● What the task asks:
Tally the lines in the records underneath that contain the string "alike", and state the figure by itself.

(Stored entries)

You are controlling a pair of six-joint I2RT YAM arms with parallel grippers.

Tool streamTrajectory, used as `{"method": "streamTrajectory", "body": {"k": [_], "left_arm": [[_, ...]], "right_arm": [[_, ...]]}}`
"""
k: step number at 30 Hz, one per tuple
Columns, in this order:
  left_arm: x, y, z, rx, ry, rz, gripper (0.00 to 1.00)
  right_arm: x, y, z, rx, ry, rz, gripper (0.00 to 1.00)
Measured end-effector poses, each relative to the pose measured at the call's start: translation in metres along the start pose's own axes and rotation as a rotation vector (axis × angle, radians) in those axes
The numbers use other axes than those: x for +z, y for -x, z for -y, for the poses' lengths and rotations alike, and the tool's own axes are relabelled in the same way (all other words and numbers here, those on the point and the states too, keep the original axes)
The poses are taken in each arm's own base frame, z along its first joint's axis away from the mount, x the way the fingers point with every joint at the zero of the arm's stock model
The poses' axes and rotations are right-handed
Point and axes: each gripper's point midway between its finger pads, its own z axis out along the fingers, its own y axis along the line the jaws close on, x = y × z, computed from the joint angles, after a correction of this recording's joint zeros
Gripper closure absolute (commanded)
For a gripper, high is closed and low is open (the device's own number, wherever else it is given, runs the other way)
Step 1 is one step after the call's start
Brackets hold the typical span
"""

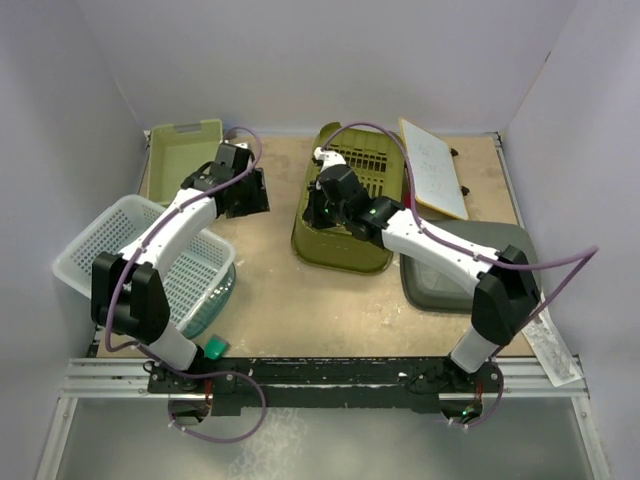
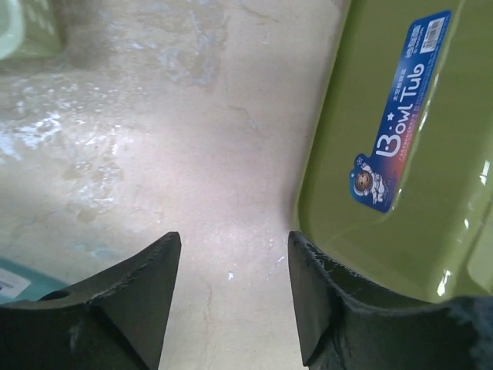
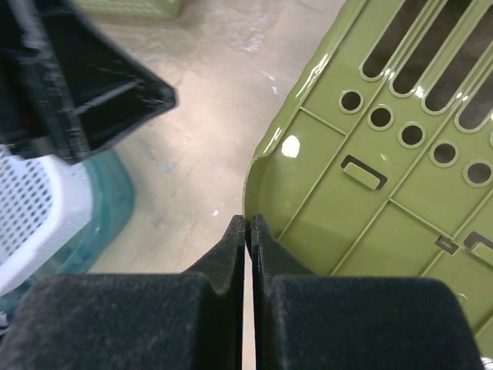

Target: Turn the large container upside down

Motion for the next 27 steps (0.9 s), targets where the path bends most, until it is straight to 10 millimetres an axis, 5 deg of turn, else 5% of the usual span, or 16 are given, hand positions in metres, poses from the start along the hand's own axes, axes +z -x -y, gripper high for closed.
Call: {"method": "streamTrajectory", "body": {"k": [5,12,14,19,23,27], "left_arm": [[-0.021,0.016,-0.007,-0.003,0.058,0.040,0.43],[-0.096,0.056,-0.013,-0.037,0.086,0.232,0.42],[-0.117,0.063,-0.016,-0.051,0.093,0.284,0.37],[-0.146,0.064,-0.026,-0.070,0.124,0.333,0.36],[-0.159,0.059,-0.027,-0.068,0.115,0.325,0.35],[-0.182,0.066,-0.017,-0.073,0.050,0.372,0.34]], "right_arm": [[0.021,-0.003,0.011,0.011,-0.081,-0.015,1.00],[0.061,0.030,-0.004,0.034,-0.088,0.051,1.00],[0.077,0.038,-0.011,0.043,-0.070,0.059,0.71],[0.105,0.052,-0.039,0.047,0.067,0.037,0.38],[0.080,0.062,-0.049,-0.011,0.137,0.046,0.10],[0.010,0.069,-0.027,-0.075,0.099,0.113,0.05]]}}
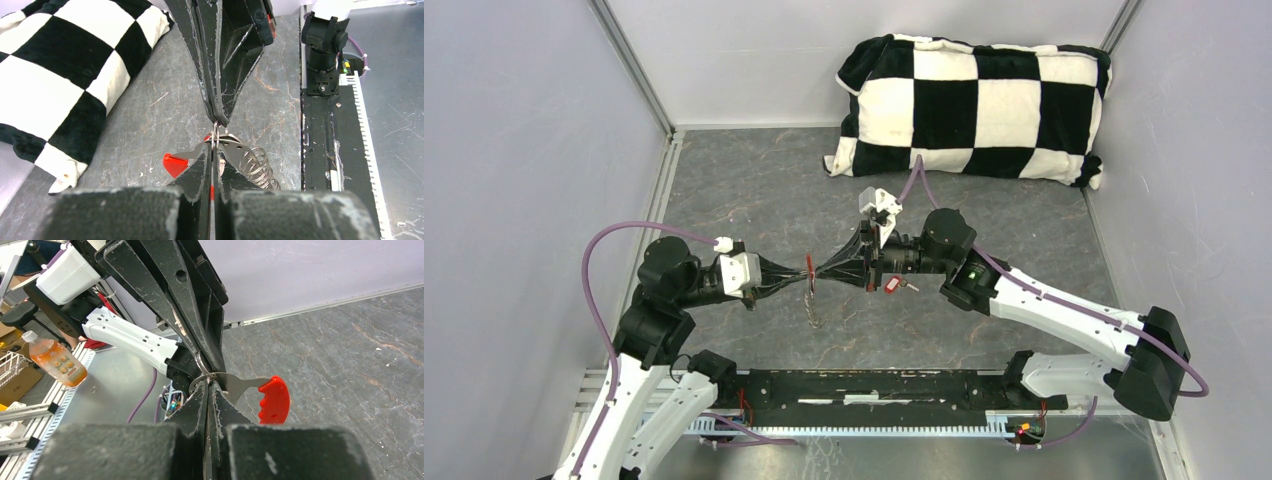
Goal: Put the keys on the keyring
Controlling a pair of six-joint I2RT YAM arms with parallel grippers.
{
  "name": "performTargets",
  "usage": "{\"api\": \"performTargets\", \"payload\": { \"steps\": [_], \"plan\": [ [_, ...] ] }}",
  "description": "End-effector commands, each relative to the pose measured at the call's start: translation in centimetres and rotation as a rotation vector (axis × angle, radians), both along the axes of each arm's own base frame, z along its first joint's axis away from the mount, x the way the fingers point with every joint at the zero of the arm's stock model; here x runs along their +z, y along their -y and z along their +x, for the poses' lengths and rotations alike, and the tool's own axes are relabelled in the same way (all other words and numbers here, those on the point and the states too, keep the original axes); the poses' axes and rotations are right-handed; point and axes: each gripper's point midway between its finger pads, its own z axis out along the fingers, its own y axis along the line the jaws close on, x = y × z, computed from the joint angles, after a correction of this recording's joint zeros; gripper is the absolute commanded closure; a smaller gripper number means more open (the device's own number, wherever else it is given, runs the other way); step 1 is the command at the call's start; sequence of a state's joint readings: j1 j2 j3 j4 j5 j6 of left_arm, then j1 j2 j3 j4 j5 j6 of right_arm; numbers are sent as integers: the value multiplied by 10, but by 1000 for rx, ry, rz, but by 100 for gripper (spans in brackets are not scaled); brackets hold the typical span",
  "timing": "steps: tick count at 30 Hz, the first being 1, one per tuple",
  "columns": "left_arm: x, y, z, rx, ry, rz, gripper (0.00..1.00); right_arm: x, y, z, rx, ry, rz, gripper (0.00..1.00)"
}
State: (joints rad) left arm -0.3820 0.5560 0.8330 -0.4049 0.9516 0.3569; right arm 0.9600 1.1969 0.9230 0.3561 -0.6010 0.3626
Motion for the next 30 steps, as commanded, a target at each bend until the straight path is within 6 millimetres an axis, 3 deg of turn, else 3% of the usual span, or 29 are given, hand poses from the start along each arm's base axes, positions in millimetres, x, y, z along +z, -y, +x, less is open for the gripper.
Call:
{"api": "performTargets", "payload": {
  "steps": [1, 6, 15, 17, 22, 30],
  "plan": [
    [29, 1, -5, -21, 84, -47, 98, -4, -5, -2, 40, -18, -34, 93],
    [29, 1, -7, -32, 86, -41, 98, 8, -3, 3, 33, 60, -68, 71],
    [26, 1, -10, -49, 83, -29, 98, 48, 5, 8, 31, 256, -49, 53],
    [26, 1, -11, -52, 80, -28, 98, 52, 3, 4, 59, 270, -29, 51],
    [27, 2, -11, -59, 80, -29, 98, 42, -7, -2, 145, 248, -44, 50],
    [26, 2, -12, -63, 77, -25, 98, 35, -14, -7, 197, 233, -40, 59]
  ]
}}
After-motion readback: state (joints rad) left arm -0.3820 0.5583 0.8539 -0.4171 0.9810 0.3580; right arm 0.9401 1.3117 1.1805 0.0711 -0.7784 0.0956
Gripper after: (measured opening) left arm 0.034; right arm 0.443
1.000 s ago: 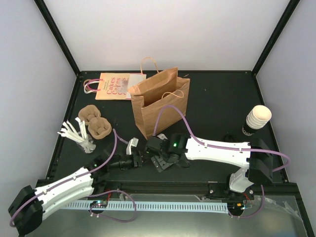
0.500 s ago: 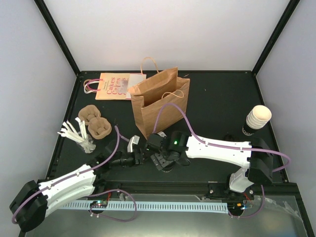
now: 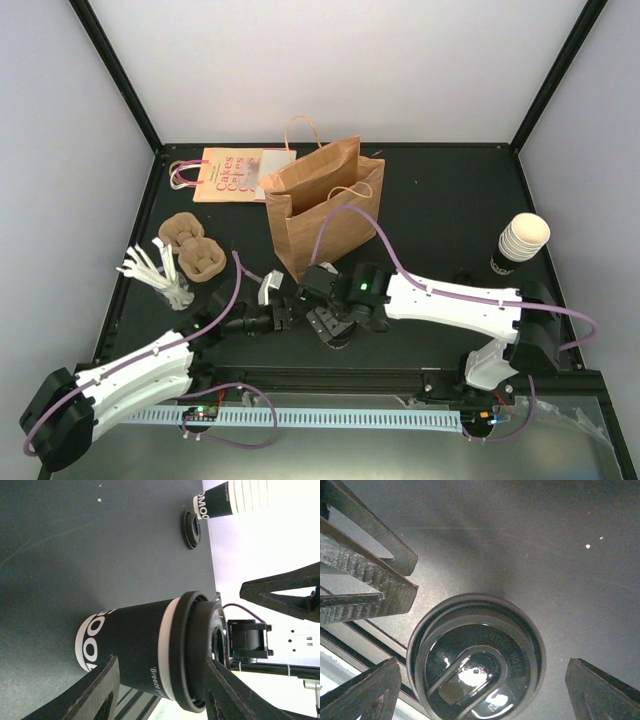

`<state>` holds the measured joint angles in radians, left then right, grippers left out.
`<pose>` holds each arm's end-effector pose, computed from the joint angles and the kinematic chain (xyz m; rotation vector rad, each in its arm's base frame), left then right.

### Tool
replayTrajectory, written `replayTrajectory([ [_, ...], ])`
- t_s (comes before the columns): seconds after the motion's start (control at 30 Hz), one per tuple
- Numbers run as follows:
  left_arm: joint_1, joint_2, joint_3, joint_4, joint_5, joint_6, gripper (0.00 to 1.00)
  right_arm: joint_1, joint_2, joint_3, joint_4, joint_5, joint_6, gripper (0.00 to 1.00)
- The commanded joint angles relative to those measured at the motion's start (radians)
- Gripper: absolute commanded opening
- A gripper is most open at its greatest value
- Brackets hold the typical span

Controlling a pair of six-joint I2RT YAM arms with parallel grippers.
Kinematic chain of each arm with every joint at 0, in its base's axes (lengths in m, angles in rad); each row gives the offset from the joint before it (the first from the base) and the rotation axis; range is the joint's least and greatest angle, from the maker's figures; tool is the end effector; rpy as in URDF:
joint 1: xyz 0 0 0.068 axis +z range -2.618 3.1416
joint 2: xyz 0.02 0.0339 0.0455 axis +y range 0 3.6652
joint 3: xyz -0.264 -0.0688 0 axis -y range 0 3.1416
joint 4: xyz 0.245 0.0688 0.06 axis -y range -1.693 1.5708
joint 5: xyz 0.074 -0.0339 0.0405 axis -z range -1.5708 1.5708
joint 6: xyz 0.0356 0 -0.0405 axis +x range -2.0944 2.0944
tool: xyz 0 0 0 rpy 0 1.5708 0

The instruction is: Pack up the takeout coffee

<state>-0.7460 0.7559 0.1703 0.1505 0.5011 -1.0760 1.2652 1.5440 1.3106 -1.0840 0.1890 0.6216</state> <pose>0.1064 -0.1216 0.1648 -0.0075 2.3719 -1.5472 0.0944 0.2769 0.2736 -0.8650 2.7030 0.1347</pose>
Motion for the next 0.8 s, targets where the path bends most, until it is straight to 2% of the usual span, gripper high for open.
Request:
replayTrajectory([
  [0.0,0.008,-0.038,0.070,-0.084,0.012,0.056,0.49,-0.007,-0.080,0.026,0.018,0.072,-0.091,0.92],
  [0.17,0.011,-0.081,0.072,-0.140,-0.001,0.066,0.49,-0.023,-0.156,0.010,0.079,0.123,-0.172,0.92],
  [0.4,0.014,-0.135,0.069,-0.190,-0.017,0.067,0.49,-0.129,-0.270,-0.028,0.190,0.142,-0.213,0.90],
  [0.53,0.015,-0.141,0.069,-0.198,-0.016,0.069,0.49,-0.163,-0.447,-0.189,0.430,0.006,-0.352,0.92],
  [0.6,0.016,-0.137,0.069,-0.201,-0.007,0.073,0.49,-0.162,-0.526,-0.281,0.515,-0.071,-0.457,0.84],
  [0.67,0.015,-0.130,0.066,-0.199,0.007,0.072,0.49,-0.162,-0.578,-0.315,0.535,-0.130,-0.571,0.90],
  [0.77,0.015,-0.110,0.066,-0.195,0.032,0.072,0.49,-0.163,-0.576,-0.296,0.490,-0.172,-0.697,0.91],
])
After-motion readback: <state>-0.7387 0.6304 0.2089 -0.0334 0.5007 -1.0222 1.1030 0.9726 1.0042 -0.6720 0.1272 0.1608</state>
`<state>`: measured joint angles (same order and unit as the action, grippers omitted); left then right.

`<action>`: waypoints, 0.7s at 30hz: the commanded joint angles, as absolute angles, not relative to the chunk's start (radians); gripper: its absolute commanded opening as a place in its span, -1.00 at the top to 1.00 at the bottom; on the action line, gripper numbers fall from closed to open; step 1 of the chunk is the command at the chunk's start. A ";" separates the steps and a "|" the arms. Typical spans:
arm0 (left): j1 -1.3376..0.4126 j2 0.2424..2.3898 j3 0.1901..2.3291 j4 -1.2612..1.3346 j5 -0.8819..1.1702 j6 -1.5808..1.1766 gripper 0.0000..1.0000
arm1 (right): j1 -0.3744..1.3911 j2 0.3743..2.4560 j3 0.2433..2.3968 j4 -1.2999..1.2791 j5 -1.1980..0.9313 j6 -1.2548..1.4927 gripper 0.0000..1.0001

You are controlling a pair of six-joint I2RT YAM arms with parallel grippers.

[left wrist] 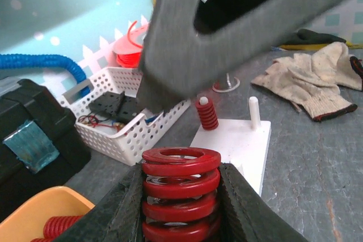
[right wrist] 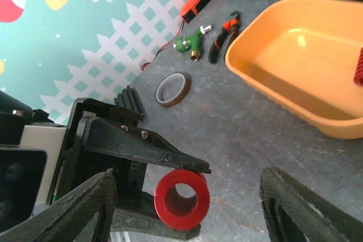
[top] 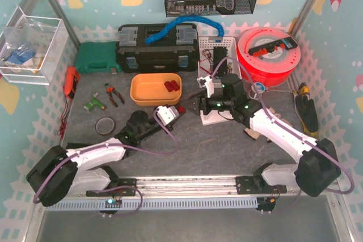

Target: Install the large spring

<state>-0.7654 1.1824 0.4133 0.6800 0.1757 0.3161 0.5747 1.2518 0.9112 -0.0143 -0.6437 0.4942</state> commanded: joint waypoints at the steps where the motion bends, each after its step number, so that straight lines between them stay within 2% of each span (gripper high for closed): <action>1: -0.786 1.195 0.465 0.727 0.184 0.355 0.96 | 0.615 1.287 0.946 -0.037 -0.680 0.458 -0.38; 4: -0.791 1.201 0.472 0.729 0.189 0.362 0.97 | 0.629 1.311 0.954 -0.051 -0.669 0.442 -0.36; 11: -0.796 1.198 0.477 0.719 0.189 0.360 0.98 | 0.635 1.338 0.958 -0.075 -0.660 0.417 -0.15; 18: -0.798 1.200 0.477 0.709 0.173 0.366 0.97 | 0.640 1.332 0.952 -0.068 -0.664 0.413 0.25; 21: -0.798 1.200 0.475 0.709 0.161 0.366 0.83 | 0.640 1.326 0.944 -0.061 -0.658 0.413 0.51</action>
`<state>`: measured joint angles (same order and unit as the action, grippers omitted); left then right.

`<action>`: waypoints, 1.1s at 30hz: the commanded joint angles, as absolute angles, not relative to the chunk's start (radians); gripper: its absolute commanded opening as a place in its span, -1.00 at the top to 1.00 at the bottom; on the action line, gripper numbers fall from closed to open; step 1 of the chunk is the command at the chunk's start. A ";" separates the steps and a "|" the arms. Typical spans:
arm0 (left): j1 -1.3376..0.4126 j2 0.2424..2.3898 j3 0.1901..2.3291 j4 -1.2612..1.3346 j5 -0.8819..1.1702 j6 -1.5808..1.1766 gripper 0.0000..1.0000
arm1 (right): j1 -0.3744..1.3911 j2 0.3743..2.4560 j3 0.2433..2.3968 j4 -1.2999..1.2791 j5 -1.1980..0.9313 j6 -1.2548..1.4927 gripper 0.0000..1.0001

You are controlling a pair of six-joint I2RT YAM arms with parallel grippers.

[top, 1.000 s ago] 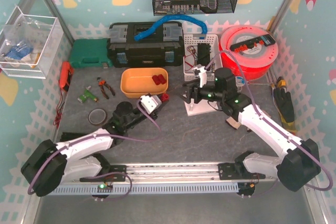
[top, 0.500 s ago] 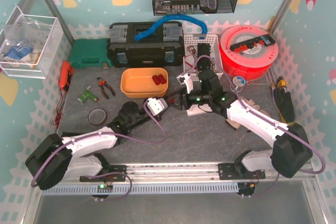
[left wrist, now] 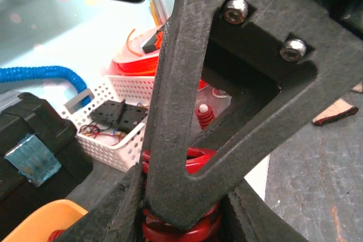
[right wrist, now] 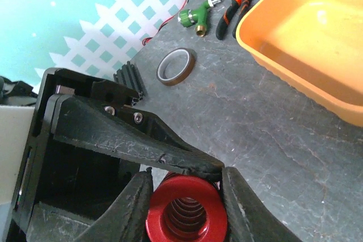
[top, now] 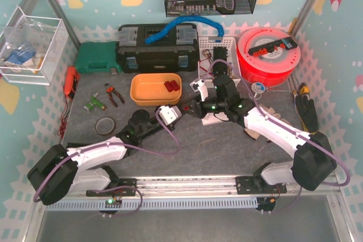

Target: Install the large spring

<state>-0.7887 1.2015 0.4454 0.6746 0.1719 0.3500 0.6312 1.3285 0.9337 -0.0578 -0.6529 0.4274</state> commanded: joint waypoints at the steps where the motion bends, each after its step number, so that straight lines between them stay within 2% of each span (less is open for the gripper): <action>1: -0.799 1.200 0.474 0.709 0.156 0.366 0.75 | 0.640 1.323 0.940 -0.056 -0.657 0.414 0.62; 4: -0.799 1.197 0.470 0.708 0.143 0.362 0.37 | 0.640 1.312 0.933 -0.041 -0.641 0.420 0.98; 7: -0.799 1.190 0.466 0.696 0.127 0.356 -0.04 | 0.640 1.286 0.920 -0.020 -0.601 0.436 1.00; 9: -0.798 1.186 0.465 0.680 0.110 0.351 -0.22 | 0.638 1.261 0.912 -0.015 -0.554 0.441 1.00; 20: -0.798 1.157 0.519 0.512 0.018 0.262 -0.93 | 0.605 1.137 0.839 -0.089 -0.090 0.485 1.00; 28: -0.798 1.153 0.557 0.411 -0.136 0.214 -0.98 | 0.574 1.135 0.827 -0.251 0.216 0.471 1.00; 33: -0.798 1.163 0.589 0.347 -0.184 0.211 -0.98 | 0.520 1.145 0.803 -0.305 0.251 0.482 1.00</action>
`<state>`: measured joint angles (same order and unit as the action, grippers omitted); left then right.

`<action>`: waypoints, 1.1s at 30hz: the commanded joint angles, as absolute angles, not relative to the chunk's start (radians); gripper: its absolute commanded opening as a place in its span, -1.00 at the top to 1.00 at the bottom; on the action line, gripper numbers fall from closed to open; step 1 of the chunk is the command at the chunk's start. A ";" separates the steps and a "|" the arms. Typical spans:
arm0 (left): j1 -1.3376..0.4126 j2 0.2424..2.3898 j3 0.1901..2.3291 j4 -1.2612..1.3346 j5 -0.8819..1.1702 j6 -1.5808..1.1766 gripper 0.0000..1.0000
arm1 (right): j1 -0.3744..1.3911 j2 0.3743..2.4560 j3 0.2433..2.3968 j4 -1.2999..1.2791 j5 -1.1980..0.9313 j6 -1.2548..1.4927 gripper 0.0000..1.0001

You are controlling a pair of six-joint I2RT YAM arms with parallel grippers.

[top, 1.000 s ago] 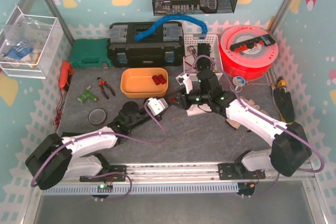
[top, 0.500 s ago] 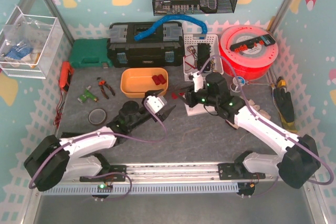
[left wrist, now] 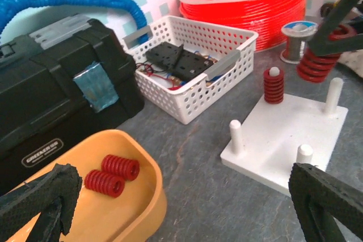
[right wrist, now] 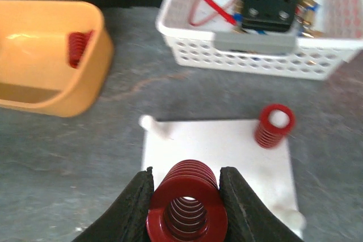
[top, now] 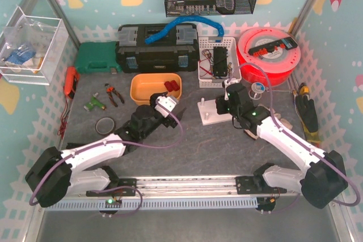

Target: Install the large spring

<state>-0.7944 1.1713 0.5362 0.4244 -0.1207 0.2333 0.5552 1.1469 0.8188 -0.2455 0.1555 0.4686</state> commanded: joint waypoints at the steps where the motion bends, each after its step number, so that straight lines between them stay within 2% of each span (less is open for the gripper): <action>1: -0.798 1.166 0.596 0.332 -0.186 0.211 -0.98 | 0.500 1.150 0.799 -0.312 0.251 0.484 1.00; 11: -0.798 1.169 0.608 0.311 -0.185 0.207 -0.98 | 0.380 1.161 0.772 -0.333 0.212 0.499 1.00; 19: -0.798 1.161 0.600 0.312 -0.196 0.207 -0.98 | 0.373 1.189 0.769 -0.316 0.163 0.504 1.00; 33: -0.798 1.166 0.600 0.309 -0.196 0.205 -0.98 | 0.370 1.204 0.739 -0.286 0.207 0.498 1.00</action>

● Task solution:
2